Although water level measurements are relatively simple and cost-effective, mechanistic models that rely solely on reservoir morphometry (e.g., elevation–area–volume relationships) have inherent limitations. High-resolution bathymetric data are not always available, and such models cannot adequately represent nonlinear dependencies between hydro-meteorological variables such as precipitation, evaporation, and temperature. Machine learning approaches, on the other hand, can capture these complex relationships by learning directly from long-term observational datasets, thereby providing more accurate and reliable forecasts. For this reason, the present study adopts machine learning as a complementary alternative to traditional mechanistic modeling.

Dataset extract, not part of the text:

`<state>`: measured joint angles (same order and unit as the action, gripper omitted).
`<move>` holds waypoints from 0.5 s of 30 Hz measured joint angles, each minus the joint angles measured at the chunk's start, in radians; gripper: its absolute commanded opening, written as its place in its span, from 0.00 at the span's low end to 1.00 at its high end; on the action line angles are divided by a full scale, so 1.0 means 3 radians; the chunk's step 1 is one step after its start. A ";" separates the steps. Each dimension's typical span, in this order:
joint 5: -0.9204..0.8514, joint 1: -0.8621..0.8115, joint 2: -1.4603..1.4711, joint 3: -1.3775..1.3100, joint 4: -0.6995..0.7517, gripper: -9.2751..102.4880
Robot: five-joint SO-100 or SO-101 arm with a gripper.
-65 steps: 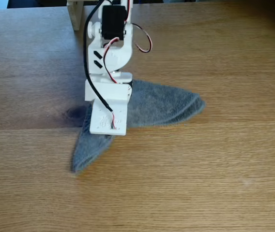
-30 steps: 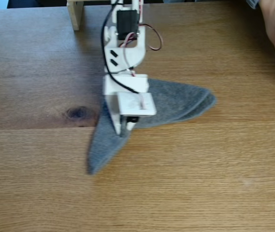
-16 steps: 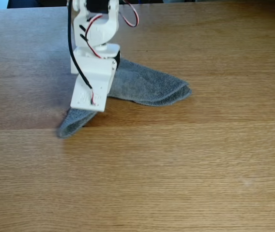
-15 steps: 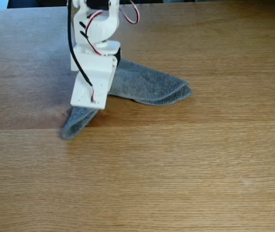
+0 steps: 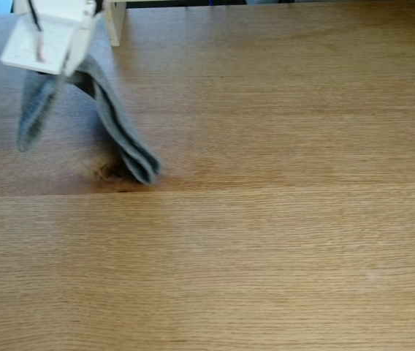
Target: Clean the area in front of the robot
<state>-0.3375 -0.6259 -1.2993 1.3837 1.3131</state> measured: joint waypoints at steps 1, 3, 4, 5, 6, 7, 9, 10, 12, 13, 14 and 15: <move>-0.0143 -0.0148 0.0000 0.0077 -0.0015 0.08; -0.0394 -0.0430 0.0000 0.0271 -0.0066 0.08; -0.0501 -0.0532 0.0010 0.0394 -0.0128 0.08; -0.0603 -0.0614 0.0020 0.0527 -0.0215 0.08; -0.0695 -0.0675 0.0020 0.0670 -0.0312 0.08; -0.0787 -0.0721 0.0020 0.0823 -0.0414 0.08; -0.0961 -0.0782 0.0020 0.1171 -0.0731 0.08; -0.1043 -0.0798 0.0020 0.1345 -0.0910 0.08; -0.1248 -0.0813 -0.0005 0.1703 -0.1222 0.08; -0.1365 -0.0813 -0.0041 0.1892 -0.1360 0.08; -0.1488 -0.0803 -0.0092 0.2076 -0.1519 0.08; -0.1606 -0.0782 -0.0159 0.2255 -0.1698 0.08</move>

From a practical perspective, the high accuracy provided by XGBoost and random forest highlights the potential for integrating these models into dam reservoir management decision support systems in Türkiye. Reliable short- and medium-term water level forecasts can enable more effective water allocation among agricultural, urban, and ecological demands, and support adaptation to climate-related uncertainties. Future research should address residual autocorrelation by incorporating lagged predictors and/or hybridizing with GLS or ARIMAX-type models, consider penalized linear methods (ridge, lasso, elastic net) to retain interpretability under multicollinearity, and enrich features with seasonality and hydrological memory (e.g., rolling precipitation/level aggregates) and, where available, operational variables such as inflows/outflows and release schedules. Future studies could contribute to improving both resilience and interpretability through the integration of satellite-based precipitation and evaporation data or by hybridizing physical hydrological models with machine learning approaches [
68].
This study used specific hyperparameter ranges (e.g., learning rate = 0.01–0.1, max_depth = 3–10) for model optimization. Experimenting with wider ranges and different parameter combinations could provide a more comprehensive evaluation of the model’s generalizability and performance. However, this is beyond the scope of the current study and is recommended as an important area for future research to further validate and explore.
In conclusion, machine learning-enabled models successfully address the limitations of classical hydrological modeling and offer practical tools for operational support to decision-makers. This study confirms that ensemble machine learning methods constitute a substantial methodological advancement in hydrological prediction compared to classical regression and single-model approaches. In Türkiye’s water resource management context, these results provide theoretical validation and a practical roadmap for sustainable dam reservoir management under climate uncertainty. Overall, the convergence of assumption diagnostics, multicollinearity assessments, and superior ensemble performance forms a consistent evidence base supporting the adoption of random forest/XGBoost for daily reservoir level forecasting at Karaçomak Dam.